WORK INSTRUCTIONS:
Search the listing below for the string "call", then copy every line it appears in.

EXERCISE MATERIAL:
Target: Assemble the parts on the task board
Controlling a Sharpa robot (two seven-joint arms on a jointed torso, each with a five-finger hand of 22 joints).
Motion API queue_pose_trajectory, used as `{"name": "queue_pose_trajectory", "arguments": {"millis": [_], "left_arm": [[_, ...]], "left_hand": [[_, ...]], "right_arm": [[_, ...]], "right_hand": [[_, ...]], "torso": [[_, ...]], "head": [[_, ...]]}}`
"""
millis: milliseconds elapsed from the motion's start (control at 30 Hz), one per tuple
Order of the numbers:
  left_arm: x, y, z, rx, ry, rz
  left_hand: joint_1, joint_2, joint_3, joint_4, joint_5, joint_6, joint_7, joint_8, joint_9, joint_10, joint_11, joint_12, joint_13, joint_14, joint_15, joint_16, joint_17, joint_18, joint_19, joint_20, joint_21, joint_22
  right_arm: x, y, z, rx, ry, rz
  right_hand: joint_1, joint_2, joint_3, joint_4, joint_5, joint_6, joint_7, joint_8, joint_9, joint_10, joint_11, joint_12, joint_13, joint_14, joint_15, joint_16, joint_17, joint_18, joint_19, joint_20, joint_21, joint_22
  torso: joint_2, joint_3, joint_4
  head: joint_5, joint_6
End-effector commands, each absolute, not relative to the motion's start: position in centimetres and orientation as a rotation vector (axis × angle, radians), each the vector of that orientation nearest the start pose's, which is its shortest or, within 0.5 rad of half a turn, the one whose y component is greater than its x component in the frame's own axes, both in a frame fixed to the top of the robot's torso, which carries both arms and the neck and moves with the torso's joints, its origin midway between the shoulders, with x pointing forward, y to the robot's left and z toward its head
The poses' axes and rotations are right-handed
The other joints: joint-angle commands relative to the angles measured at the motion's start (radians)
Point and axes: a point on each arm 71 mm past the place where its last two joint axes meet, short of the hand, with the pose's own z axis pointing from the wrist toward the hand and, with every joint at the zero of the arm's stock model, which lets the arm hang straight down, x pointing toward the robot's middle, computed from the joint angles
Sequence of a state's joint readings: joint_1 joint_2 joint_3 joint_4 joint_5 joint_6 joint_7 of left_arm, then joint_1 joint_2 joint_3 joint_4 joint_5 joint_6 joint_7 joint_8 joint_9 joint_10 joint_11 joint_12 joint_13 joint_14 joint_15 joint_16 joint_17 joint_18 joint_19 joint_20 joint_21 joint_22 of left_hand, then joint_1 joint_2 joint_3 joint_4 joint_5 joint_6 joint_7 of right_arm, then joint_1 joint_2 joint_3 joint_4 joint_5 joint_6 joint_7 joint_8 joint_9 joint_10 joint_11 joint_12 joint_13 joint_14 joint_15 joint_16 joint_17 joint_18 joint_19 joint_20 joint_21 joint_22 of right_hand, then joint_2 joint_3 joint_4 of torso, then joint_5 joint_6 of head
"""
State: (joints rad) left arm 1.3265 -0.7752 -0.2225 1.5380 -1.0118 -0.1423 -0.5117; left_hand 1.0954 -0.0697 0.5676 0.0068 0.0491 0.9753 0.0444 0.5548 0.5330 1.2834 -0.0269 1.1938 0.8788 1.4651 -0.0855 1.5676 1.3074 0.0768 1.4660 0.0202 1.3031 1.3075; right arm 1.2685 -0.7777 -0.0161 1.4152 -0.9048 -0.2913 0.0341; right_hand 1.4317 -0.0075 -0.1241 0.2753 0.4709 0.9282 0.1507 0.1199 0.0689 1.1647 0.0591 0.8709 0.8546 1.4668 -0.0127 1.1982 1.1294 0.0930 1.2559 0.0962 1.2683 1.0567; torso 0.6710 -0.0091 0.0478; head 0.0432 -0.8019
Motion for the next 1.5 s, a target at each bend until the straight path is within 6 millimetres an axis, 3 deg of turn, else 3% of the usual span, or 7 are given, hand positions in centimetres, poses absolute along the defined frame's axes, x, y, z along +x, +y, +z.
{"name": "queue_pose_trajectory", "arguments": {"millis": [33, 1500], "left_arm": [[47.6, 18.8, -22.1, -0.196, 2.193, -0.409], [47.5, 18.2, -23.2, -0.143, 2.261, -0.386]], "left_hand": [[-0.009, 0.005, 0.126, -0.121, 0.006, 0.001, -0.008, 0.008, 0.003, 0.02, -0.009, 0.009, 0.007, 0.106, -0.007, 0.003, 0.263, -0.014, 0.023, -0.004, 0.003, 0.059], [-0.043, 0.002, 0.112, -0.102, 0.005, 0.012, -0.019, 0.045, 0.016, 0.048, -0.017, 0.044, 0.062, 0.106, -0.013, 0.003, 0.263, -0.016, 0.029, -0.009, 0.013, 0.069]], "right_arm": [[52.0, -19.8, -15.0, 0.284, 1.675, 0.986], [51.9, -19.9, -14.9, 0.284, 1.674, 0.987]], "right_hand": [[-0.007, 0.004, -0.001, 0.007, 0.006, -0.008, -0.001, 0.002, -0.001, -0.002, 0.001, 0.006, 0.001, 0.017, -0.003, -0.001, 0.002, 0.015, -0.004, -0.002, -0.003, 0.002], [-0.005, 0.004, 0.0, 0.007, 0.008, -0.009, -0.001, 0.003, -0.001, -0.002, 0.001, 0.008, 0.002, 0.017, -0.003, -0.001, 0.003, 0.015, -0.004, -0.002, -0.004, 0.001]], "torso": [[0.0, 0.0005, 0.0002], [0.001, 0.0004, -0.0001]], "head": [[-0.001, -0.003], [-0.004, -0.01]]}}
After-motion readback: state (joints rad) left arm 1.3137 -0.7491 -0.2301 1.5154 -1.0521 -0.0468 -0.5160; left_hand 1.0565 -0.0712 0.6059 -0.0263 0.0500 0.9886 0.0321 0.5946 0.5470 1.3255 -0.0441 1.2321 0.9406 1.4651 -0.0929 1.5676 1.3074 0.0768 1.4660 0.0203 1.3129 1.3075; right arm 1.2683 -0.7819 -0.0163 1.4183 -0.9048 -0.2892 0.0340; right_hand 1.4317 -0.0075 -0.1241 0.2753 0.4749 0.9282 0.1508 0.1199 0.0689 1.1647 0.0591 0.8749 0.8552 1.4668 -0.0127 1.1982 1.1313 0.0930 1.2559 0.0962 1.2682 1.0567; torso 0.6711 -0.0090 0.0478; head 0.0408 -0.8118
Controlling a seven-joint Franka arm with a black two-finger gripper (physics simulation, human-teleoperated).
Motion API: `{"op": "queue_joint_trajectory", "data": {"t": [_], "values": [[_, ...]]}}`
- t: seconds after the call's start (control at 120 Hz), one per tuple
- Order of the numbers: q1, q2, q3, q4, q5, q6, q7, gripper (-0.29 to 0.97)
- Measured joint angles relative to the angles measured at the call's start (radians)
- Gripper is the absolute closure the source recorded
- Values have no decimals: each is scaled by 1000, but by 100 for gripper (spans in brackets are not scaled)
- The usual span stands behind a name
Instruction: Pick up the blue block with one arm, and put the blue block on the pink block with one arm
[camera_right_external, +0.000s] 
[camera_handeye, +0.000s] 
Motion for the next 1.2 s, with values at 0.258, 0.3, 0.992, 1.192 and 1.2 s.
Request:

COMPLETED EXERCISE:
- t: seconds after the call's start (control at 120 Hz), one per tuple
- Measured joint angles relative to the angles measured at the call's start (radians)

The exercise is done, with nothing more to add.